Unlike credit card bills, medical bills and other consumer debts, student loans aren’t automatically wiped away in bankruptcy. Borrowers are required to file a separate lawsuit to try to do so. It’s stressful, costly and notoriously difficult to meet the strict legal tests to succeed, and most debtors don’t even try.

But, on Thursday, the Justice Department, in coordination with the Education Department, announced a new process that it said would help ensure that people in bankruptcy seeking relief on their federal student loans were treated more fairly, with clearer guidelines about what types of cases would result in a discharge.

The guidance “outlines a better, fairer, more transparent process for student loan borrowers in bankruptcy,” Associate Attorney General Vanita Gupta said in a statement. “It will allow Justice Department attorneys to more easily identify cases in which we can recommend discharge of a borrower’s student loans.” (Separately, the Biden administration asked the Supreme Court on Friday to approve its student loan debt relief program — a key component of the president’s 2020 election campaign.)

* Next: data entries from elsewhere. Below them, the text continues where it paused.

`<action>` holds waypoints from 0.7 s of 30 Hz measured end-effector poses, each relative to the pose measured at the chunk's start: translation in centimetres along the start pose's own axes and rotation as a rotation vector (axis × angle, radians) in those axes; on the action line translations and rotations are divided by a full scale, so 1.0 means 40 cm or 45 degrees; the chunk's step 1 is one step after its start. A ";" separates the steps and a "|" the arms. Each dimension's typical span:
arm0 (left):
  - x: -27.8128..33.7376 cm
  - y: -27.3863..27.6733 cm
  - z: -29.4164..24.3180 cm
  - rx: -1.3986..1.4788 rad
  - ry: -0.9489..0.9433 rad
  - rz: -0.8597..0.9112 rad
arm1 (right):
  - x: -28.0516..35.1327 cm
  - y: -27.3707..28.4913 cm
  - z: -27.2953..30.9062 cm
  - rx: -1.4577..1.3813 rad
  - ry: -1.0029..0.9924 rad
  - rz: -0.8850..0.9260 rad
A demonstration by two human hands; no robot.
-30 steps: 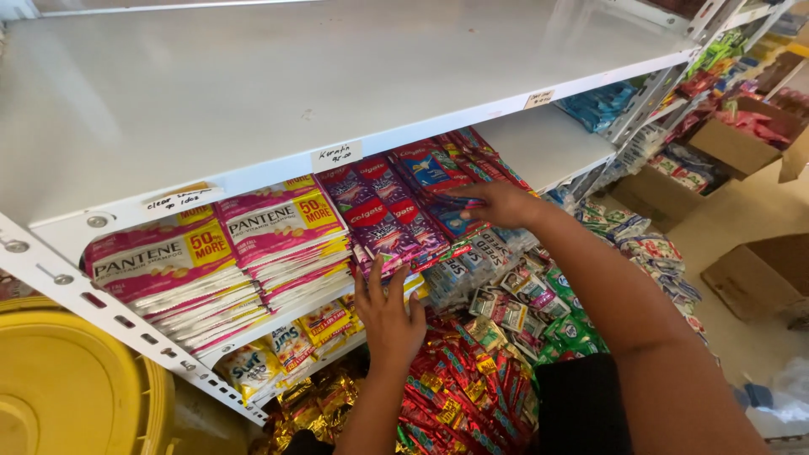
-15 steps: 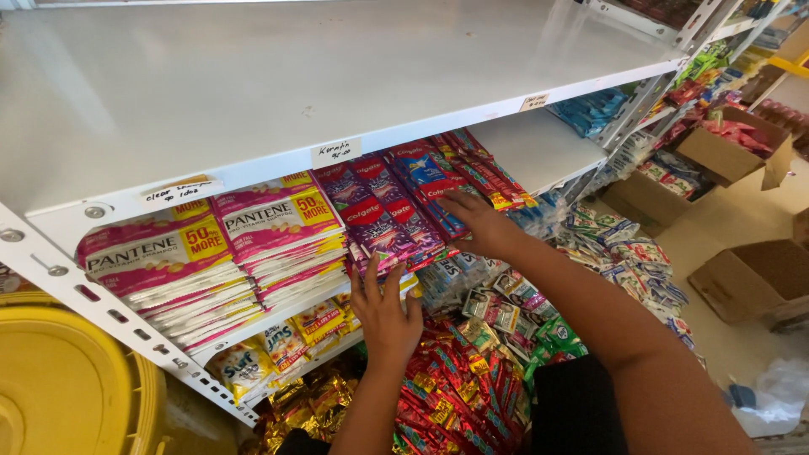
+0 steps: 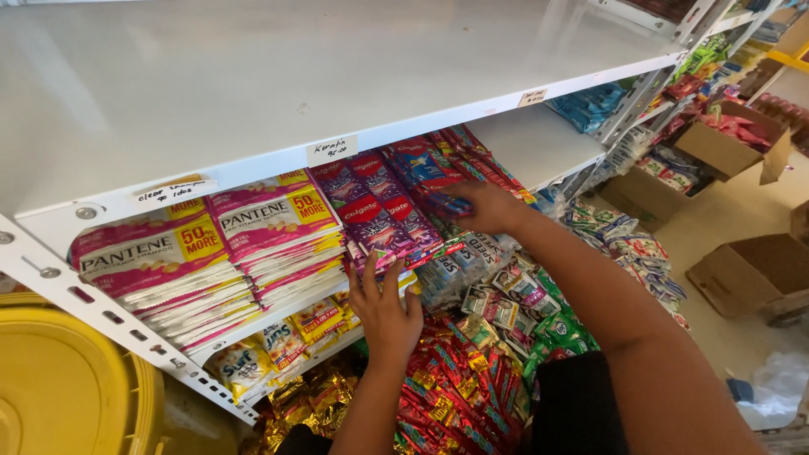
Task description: Organizing various product sachets from a large pile on the floor onto store shelves.
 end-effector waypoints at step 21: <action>0.015 -0.027 0.123 0.668 0.375 -0.547 | 0.011 -0.015 0.182 0.535 -0.273 0.484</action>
Point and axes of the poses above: each hand's wrist, its own x-axis away from the middle knuckle, its own y-axis out of the back of the hand, z = x × y, the point moved 5 cm from there along -x, towards the middle knuckle, and after that the axes turned 1 degree about z, right-handed, at the moved point
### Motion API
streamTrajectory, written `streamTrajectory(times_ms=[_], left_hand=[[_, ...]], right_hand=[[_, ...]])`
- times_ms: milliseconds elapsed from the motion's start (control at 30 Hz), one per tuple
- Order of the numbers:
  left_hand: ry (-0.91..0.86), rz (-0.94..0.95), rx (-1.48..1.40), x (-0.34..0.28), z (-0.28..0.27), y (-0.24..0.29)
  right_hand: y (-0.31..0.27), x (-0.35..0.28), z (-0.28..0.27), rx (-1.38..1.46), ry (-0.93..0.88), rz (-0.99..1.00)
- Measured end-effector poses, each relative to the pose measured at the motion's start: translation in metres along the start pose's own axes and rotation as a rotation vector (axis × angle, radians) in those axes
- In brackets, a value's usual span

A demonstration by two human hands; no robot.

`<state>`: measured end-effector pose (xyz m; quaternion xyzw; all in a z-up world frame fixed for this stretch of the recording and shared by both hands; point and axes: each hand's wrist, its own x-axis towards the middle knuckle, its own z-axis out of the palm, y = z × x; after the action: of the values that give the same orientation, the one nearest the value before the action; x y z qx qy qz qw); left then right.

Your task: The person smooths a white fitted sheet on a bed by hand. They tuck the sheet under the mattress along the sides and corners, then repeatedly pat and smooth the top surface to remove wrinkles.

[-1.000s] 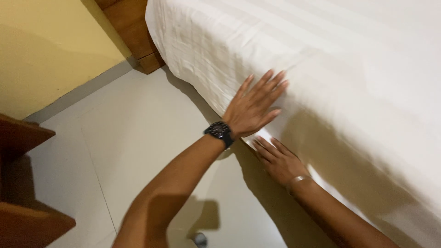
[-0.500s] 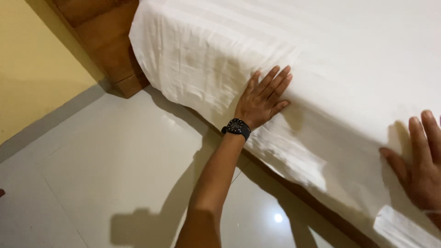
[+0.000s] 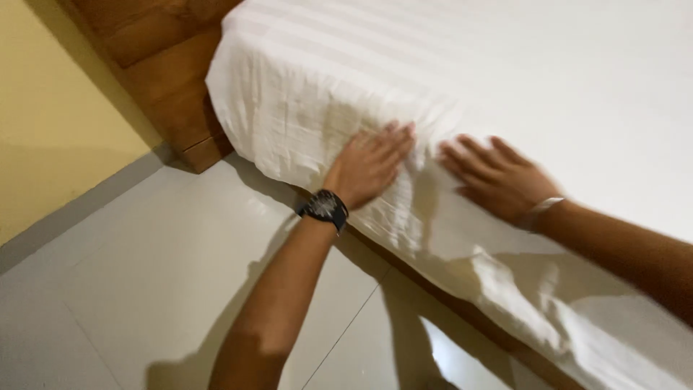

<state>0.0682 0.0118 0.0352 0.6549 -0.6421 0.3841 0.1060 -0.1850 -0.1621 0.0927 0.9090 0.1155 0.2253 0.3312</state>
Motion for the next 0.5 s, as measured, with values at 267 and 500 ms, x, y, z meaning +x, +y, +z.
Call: streamTrajectory(times_ms=[267, 500], left_hand=[[-0.002, -0.927, -0.387, -0.082, 0.047, -0.018], [-0.203, -1.505, -0.812, -0.138, 0.129, 0.029]], right_hand=[[-0.078, 0.065, 0.074, -0.278, -0.032, 0.020], [-0.147, 0.024, 0.092, 0.385, 0.004, -0.002]])
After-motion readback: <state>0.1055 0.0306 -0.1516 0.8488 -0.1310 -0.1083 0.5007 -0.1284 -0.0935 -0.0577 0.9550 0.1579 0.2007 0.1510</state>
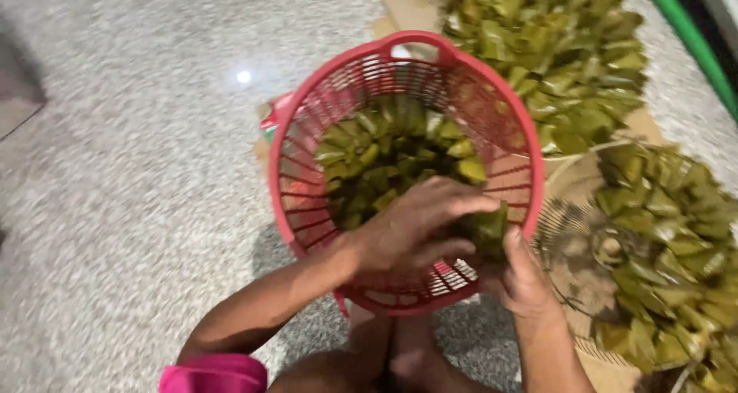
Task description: Organizing and arranging leaf-wrapped cakes from a red plastic basket into circular woven trays on the floor.
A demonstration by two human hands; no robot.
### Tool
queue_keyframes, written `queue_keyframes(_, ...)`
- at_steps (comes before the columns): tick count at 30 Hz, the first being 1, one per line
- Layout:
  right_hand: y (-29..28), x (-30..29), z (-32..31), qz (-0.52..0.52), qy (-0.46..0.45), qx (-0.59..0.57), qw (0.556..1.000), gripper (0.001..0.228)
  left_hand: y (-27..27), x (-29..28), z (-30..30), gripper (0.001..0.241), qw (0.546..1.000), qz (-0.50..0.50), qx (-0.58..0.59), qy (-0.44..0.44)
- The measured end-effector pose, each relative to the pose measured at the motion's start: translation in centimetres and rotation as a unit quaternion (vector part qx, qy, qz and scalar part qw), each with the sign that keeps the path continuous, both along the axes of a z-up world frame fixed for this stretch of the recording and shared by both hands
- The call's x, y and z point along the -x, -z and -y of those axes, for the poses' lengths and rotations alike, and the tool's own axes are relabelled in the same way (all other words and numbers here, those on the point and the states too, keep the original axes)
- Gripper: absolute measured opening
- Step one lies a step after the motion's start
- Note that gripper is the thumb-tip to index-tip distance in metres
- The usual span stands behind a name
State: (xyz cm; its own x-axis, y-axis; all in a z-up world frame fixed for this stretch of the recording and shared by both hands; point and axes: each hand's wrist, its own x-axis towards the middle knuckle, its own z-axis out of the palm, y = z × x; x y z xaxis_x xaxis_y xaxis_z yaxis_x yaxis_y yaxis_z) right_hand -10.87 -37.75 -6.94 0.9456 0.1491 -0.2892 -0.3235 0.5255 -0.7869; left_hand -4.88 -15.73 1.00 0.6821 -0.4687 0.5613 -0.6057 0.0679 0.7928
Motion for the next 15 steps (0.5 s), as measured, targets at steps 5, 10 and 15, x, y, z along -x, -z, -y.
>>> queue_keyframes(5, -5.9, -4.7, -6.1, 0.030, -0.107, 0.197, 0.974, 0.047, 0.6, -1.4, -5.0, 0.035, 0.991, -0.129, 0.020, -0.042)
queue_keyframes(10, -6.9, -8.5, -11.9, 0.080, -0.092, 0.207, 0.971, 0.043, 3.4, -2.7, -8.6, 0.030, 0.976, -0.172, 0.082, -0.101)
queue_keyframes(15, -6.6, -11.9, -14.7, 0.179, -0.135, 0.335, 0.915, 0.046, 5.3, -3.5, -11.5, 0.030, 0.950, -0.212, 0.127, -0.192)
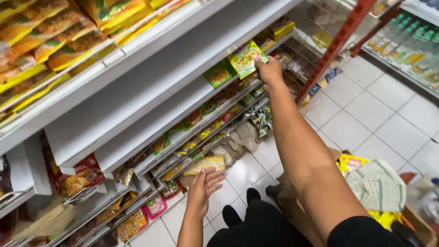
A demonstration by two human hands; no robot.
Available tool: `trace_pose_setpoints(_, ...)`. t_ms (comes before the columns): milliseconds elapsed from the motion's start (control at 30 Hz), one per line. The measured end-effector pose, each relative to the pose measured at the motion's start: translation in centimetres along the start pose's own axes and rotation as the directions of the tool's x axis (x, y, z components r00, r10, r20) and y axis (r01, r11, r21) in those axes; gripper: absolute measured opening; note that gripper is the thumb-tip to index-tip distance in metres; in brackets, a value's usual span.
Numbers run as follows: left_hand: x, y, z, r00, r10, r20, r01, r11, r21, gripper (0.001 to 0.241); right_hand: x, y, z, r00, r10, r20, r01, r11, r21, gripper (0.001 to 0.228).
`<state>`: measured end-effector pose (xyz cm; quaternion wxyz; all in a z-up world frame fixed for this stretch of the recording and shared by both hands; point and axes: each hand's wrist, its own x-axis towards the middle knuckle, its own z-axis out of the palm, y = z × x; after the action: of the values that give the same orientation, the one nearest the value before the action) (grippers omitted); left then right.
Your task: The person picks up seasoning packets from a cardboard box on the floor, scans them using a handheld barcode scanner, and places some packets onto a store shelf.
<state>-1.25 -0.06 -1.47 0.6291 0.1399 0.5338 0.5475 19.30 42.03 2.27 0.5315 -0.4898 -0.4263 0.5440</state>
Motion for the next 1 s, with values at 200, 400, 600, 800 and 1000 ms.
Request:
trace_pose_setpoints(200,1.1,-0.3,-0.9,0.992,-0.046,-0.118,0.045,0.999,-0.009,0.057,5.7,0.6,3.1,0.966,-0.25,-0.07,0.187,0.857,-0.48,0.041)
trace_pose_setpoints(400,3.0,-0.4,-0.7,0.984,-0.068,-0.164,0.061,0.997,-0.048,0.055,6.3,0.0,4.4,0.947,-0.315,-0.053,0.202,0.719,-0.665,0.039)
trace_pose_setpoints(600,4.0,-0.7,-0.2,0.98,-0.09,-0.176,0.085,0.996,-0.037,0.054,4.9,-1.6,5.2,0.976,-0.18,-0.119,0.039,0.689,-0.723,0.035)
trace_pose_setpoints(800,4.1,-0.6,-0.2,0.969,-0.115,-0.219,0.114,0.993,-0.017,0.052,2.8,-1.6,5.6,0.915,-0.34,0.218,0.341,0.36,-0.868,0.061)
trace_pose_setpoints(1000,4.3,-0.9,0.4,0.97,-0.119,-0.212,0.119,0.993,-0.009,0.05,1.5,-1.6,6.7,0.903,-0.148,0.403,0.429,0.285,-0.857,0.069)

Successive administrations have often taken a hard line on the ability of borrowers to use bankruptcy to discharge their student loans, aggressively contesting their cases in court. It was partly to deter borrowers from even trying to bring a bankruptcy case without first exploring other ways to reduce debt.

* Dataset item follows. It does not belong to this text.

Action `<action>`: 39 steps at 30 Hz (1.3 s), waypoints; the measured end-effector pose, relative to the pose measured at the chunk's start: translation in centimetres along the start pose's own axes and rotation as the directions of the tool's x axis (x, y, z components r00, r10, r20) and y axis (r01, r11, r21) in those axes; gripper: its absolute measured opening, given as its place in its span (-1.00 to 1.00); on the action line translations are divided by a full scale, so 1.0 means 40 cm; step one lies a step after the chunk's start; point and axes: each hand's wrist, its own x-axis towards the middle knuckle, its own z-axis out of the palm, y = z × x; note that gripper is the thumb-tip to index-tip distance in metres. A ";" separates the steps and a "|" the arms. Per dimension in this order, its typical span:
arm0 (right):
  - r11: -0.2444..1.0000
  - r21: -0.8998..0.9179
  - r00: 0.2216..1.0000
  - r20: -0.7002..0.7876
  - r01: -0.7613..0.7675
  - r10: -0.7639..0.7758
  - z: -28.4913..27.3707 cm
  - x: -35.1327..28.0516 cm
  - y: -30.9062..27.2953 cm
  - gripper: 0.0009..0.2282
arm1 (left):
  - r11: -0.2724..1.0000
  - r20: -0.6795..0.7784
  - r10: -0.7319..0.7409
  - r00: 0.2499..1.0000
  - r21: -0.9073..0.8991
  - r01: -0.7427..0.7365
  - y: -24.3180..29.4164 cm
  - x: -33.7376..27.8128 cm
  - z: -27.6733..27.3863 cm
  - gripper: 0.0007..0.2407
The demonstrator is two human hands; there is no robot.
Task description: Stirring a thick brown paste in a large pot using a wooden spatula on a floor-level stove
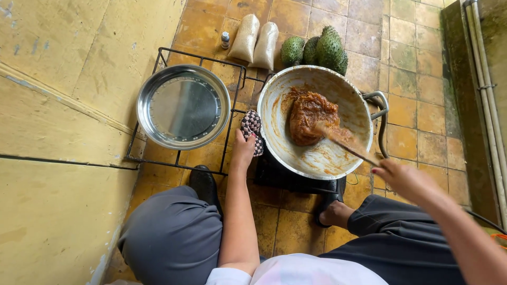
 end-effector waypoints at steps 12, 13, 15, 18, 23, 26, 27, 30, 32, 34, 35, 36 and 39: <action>0.595 -0.786 0.976 -0.218 -0.170 -0.009 -0.183 0.174 -0.049 -0.75 | 1.000 0.007 0.013 1.000 0.001 -0.013 -0.044 0.064 0.009 -0.31; 0.546 -0.826 0.972 -0.220 -0.139 -0.085 -0.171 0.208 -0.034 -0.76 | 1.000 0.034 -0.018 0.999 0.022 0.018 -0.038 0.061 0.006 -0.32; 0.491 -0.864 0.963 -0.215 -0.110 -0.161 -0.148 0.248 -0.011 -0.77 | 0.998 0.062 -0.054 0.997 0.042 0.052 -0.030 0.054 0.002 -0.32; 0.651 -0.758 0.982 -0.078 0.052 -0.170 -0.115 0.281 -0.001 -0.77 | 0.993 0.095 -0.043 0.995 0.113 0.032 -0.024 0.057 0.001 -0.32; 0.897 -0.341 0.954 -0.007 0.280 -0.301 0.059 0.299 -0.057 -0.75 | 0.988 0.106 0.053 0.993 0.140 -0.068 -0.043 0.070 -0.001 -0.30; 0.984 -0.054 0.982 -0.079 0.169 -0.173 0.276 0.409 -0.087 -0.58 | 0.987 0.114 0.036 0.993 0.152 -0.054 -0.007 0.037 -0.018 -0.30; 0.984 -0.052 0.981 -0.085 0.173 -0.177 0.292 0.433 -0.129 -0.58 | 0.986 0.111 0.043 0.993 0.153 -0.060 -0.001 0.038 -0.018 -0.30; 0.737 0.670 0.991 0.013 0.088 -0.130 0.281 0.414 -0.277 -0.59 | 0.988 0.103 0.026 0.994 0.151 -0.042 0.000 0.028 -0.018 -0.30; 0.271 0.960 0.975 0.127 -0.074 -0.184 0.178 0.294 -0.415 -0.74 | 0.988 0.129 0.021 0.991 0.152 -0.041 -0.002 0.025 -0.017 -0.29; 0.056 0.992 0.930 0.129 -0.116 -0.344 0.188 0.397 -0.369 -0.71 | 0.988 0.090 0.048 0.995 0.144 -0.061 -0.023 0.037 -0.004 -0.30; -0.148 0.972 0.868 0.090 -0.184 -0.489 0.191 0.447 -0.346 -0.67 | 0.988 0.052 0.076 0.996 0.131 -0.082 -0.030 0.044 0.003 -0.32; -0.151 0.972 0.867 0.082 -0.178 -0.491 0.194 0.445 -0.317 -0.67 | 0.987 0.051 0.084 0.995 0.131 -0.090 -0.028 0.042 0.003 -0.32; -0.348 0.898 0.838 0.040 -0.269 -0.544 0.209 0.413 -0.233 -0.68 | 0.988 0.051 0.077 0.996 0.130 -0.083 -0.029 0.037 0.002 -0.31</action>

As a result, the process became too burdensome for those who were most distressed.

Under the new guidelines, debtors will complete an “attestation form,” which the government will use to help determine whether to recommend a discharge. If debtors meet certain requirements — including having expenses that exceed their income — government lawyers will recommend a full or partial discharge.

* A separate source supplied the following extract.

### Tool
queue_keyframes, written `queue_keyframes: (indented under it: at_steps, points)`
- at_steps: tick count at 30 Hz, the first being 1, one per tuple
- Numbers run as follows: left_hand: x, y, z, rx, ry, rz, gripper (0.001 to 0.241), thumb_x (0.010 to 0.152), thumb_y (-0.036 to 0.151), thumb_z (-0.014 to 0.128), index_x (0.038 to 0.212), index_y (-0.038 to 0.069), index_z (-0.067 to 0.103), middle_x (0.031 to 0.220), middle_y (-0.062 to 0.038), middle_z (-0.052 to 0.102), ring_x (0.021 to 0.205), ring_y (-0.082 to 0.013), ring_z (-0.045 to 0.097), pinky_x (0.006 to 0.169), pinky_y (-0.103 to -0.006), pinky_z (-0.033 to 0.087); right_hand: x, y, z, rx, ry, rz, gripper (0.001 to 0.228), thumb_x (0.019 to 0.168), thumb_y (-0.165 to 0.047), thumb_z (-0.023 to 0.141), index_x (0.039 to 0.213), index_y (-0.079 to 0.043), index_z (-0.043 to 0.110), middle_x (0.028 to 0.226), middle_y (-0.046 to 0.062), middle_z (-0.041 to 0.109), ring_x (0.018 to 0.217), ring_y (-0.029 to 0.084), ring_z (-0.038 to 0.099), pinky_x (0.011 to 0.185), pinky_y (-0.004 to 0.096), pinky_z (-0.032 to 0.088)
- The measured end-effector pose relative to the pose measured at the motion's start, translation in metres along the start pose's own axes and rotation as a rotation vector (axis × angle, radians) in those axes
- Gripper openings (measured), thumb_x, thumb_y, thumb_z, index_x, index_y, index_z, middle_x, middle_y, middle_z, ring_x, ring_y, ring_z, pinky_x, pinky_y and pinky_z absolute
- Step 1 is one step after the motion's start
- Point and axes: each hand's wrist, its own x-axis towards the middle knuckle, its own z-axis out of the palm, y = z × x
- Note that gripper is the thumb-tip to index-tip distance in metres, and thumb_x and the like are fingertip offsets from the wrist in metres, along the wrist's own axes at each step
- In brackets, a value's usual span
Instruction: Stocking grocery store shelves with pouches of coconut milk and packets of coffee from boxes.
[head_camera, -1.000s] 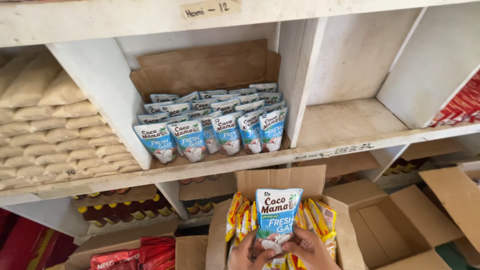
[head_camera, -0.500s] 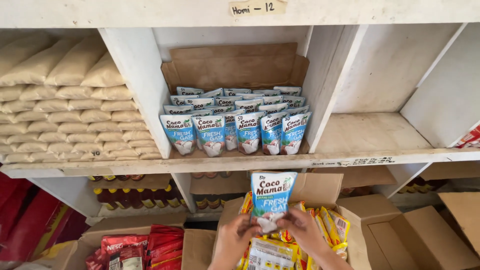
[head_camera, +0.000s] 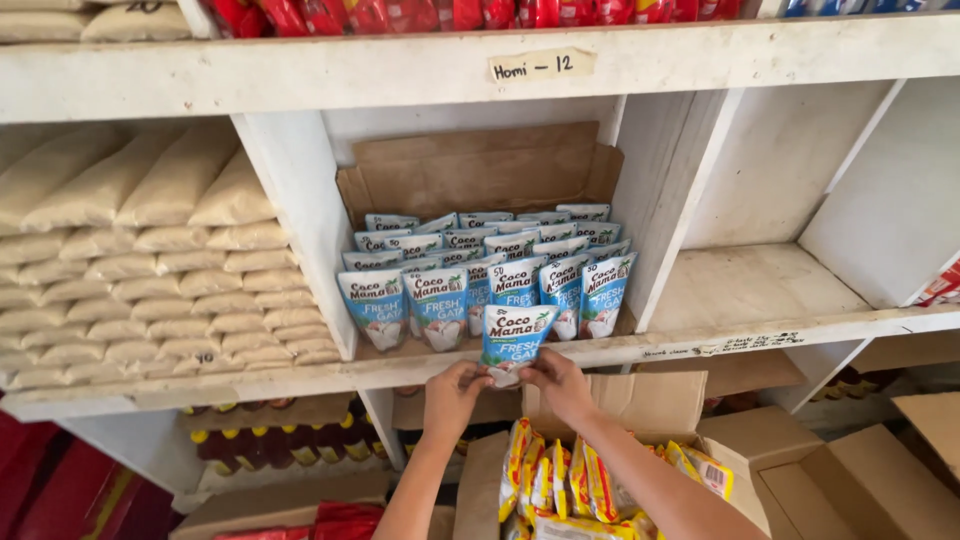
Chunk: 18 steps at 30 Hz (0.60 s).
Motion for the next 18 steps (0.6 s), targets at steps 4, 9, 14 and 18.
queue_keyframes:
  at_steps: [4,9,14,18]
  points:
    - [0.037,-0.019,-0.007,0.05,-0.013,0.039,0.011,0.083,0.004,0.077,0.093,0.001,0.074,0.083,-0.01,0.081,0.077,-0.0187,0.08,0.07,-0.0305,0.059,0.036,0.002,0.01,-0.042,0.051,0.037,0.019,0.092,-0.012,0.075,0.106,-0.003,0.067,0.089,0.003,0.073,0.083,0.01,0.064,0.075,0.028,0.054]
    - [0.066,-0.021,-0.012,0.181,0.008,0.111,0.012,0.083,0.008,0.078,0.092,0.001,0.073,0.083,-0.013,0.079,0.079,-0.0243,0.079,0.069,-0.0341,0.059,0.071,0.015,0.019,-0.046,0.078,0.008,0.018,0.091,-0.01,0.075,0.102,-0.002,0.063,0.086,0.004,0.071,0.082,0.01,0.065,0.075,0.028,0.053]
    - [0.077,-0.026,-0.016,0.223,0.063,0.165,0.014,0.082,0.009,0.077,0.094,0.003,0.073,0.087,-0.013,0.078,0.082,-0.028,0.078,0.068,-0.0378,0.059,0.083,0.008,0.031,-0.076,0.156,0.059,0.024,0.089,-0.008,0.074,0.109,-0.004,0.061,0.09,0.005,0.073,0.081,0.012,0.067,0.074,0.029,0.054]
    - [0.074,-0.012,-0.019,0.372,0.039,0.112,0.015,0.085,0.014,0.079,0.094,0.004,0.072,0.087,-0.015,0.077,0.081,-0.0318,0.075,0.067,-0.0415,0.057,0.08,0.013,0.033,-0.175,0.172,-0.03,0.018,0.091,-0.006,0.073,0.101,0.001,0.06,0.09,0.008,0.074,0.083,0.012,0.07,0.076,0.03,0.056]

In each of the five years before the pandemic, roughly a quarter-million people who had student debt filed for bankruptcy, according to a 2020 analysis by Jason Iuliano, an associate professor of law at the University of Utah.

But only a small sliver — less than 1 percent — filed the separate lawsuit, known as an adversary proceeding, to try to have that debt discharged. After reviewing the policy changes, Professor Iuliano was hopeful that the new guidance would encourage more people to try.


“At a quick glance, the process seems reasonable,” he said. “It should increase the number of student discharge requests while also making it far cheaper and easier to litigate those requests. It will be interesting to see how the reforms play out.”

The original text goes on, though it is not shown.